Да, болезнь сказалась на нем не лучшим образом, «высушив» и стянув кожу, заострив скулы, аристократический нос и подбородок, «углубив» глаза, ввалив щеки и обесцветив губы, но, судя по мимическим морщинам, эта женщина была Личностью. То есть, требовательной, но без стервозности, жесткой, но умеющей заразительно улыбаться, и ни разу не капризной.
Сделав эти выводы, я переключился на все остальное. Представил, как красиво когда-то должна была смотреться изрядно поблекшая и поредевшая иссиня-черная грива. Удивился густоте бровей и ресниц. Перевел взгляд на длинную шею, вне всякого сомнения, когда-то привлекавшую внимание мужчин, и был вынужден прервать осмотр из-за того, что услышал фразу на русском:
— Рат, готовься показывать учебные плетения!
— Готов! — ответил я и уставился на голограмму, вывешенную «злобной бабкой» перед лицом больной.

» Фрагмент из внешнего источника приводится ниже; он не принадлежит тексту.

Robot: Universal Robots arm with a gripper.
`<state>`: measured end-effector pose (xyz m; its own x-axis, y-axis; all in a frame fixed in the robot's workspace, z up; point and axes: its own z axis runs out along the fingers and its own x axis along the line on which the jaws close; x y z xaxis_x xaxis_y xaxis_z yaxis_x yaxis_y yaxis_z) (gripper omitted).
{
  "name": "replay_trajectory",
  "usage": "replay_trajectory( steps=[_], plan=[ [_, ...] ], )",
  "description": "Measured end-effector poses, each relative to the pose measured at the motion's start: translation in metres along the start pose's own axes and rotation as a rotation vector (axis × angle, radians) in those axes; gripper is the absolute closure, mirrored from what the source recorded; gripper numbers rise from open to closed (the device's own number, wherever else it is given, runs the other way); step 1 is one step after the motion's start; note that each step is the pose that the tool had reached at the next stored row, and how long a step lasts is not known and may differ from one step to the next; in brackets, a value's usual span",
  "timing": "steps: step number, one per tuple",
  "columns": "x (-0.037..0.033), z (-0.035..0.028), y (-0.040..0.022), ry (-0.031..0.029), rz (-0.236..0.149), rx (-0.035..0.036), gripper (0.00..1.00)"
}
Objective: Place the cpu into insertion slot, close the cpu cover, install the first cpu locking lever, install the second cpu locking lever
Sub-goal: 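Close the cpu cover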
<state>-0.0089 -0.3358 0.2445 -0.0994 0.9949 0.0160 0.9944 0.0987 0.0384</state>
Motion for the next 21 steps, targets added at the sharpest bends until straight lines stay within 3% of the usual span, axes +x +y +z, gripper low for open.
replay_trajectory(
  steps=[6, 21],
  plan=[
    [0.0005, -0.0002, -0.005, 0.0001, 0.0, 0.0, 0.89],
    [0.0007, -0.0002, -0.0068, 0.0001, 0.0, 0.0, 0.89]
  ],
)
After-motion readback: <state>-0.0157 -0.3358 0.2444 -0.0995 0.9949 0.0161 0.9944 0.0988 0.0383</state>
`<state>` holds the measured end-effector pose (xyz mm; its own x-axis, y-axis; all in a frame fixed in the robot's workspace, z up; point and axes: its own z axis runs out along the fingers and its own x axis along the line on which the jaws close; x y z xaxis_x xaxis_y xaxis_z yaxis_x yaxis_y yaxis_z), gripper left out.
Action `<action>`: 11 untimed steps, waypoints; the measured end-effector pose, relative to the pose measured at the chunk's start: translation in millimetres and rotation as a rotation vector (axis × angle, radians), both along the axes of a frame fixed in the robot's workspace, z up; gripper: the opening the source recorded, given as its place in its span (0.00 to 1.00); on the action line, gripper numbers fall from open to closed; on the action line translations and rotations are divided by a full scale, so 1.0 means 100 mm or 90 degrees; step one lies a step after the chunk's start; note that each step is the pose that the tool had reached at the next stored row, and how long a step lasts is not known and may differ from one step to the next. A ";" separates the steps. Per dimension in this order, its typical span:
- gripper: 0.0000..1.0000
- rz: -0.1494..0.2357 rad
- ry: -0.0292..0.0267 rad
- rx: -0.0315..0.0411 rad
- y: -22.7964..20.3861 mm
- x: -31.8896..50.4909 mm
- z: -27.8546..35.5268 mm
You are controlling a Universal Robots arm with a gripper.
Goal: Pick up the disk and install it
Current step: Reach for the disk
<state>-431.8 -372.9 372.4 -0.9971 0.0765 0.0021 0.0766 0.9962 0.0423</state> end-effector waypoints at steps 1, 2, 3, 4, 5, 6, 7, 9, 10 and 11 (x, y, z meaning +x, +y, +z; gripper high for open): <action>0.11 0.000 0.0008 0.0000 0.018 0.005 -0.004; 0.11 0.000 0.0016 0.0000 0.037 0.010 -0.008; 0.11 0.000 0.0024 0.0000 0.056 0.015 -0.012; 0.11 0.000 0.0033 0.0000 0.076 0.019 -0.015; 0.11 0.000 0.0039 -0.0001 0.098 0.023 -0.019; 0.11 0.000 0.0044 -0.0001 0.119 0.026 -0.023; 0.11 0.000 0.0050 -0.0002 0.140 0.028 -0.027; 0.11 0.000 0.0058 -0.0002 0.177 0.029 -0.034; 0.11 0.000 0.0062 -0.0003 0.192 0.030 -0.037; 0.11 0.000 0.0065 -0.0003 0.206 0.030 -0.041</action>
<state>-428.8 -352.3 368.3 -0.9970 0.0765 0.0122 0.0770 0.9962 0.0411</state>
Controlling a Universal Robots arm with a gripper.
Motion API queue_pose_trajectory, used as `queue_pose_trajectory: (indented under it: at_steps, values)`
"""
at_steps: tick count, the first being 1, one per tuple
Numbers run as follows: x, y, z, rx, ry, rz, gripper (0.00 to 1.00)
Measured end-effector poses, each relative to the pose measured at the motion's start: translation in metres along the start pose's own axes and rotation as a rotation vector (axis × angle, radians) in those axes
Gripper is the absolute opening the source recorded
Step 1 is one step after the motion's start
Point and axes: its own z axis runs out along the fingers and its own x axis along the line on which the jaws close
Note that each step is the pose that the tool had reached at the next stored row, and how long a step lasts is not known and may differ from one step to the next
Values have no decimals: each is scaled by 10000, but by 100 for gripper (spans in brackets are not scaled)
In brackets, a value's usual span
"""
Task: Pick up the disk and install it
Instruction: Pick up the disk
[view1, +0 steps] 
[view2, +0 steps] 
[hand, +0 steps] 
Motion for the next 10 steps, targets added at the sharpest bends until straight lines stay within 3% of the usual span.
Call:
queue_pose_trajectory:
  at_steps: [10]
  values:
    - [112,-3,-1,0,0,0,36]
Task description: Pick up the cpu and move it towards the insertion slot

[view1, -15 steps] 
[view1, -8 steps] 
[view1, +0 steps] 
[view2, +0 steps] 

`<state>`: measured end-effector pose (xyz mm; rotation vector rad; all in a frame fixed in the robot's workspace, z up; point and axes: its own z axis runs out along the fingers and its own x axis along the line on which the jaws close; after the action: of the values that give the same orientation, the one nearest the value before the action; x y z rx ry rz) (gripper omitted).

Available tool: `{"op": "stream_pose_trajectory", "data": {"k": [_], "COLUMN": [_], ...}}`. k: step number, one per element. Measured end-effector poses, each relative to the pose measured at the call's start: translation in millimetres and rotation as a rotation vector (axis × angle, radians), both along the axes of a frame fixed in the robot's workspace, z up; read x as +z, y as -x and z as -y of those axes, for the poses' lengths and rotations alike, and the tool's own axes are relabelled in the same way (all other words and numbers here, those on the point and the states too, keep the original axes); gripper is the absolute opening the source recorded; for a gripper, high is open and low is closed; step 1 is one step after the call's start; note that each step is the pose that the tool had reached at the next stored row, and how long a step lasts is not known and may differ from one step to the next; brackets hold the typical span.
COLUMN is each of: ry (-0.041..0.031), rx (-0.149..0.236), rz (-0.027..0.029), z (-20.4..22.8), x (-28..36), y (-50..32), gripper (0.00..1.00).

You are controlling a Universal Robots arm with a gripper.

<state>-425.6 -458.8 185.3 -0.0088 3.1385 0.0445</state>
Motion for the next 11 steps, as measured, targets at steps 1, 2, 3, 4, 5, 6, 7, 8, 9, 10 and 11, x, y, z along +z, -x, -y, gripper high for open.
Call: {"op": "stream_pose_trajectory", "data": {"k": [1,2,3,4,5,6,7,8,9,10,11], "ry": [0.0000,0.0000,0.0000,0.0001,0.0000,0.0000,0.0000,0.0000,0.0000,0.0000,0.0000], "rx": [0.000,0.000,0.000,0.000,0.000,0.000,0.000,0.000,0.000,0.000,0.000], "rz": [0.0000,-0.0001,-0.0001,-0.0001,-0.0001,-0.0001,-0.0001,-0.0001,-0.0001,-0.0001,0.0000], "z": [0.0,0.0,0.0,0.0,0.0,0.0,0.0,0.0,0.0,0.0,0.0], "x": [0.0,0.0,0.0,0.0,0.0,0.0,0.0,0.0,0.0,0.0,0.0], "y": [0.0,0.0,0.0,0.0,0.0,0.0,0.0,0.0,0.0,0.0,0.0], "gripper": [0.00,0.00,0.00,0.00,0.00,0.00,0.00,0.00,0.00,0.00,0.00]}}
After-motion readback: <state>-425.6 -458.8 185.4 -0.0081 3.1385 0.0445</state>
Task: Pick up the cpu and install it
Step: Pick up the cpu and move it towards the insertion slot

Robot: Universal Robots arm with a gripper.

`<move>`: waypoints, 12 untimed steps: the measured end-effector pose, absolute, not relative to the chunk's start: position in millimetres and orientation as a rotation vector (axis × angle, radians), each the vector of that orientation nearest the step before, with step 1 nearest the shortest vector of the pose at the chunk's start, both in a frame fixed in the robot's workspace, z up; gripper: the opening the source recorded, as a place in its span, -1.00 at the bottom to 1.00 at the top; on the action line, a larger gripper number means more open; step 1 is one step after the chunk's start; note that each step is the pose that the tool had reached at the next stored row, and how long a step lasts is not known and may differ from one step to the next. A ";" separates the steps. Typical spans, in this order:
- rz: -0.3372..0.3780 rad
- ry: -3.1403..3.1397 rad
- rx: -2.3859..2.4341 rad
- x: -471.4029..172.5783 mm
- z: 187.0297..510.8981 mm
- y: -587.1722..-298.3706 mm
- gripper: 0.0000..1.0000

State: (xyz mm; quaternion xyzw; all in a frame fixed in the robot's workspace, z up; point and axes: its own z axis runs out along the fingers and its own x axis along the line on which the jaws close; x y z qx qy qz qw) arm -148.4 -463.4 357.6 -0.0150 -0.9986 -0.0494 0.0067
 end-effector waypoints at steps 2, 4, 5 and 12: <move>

Первые минуты полторы видеоролик, демонстрируемый Степановной, знакомил пациентку с нашими, земными, представлениями об устройстве Вселенной. Причем эта часть нарезки была позаимствована из того самого общеобразовательного курса, по которому когда-то учили меня. А потом «повествование» свернуло не туда — показало шкалу, на одном конце которой был изображен человек, стоящий возле человекообразного робота, на другой — «классический» сказочный маг в бесформенном балахоне, а посередине между ними обретались мы с Маришкой. «Наезд» камеры на первый образ позволил увидеть высокотехнологичные производственные линии, машины и самолеты. На второй — вполне реальный учебно-тренировочный бой огневика с водником. Что, как я и предполагал, вызвало у больной кривую усмешку.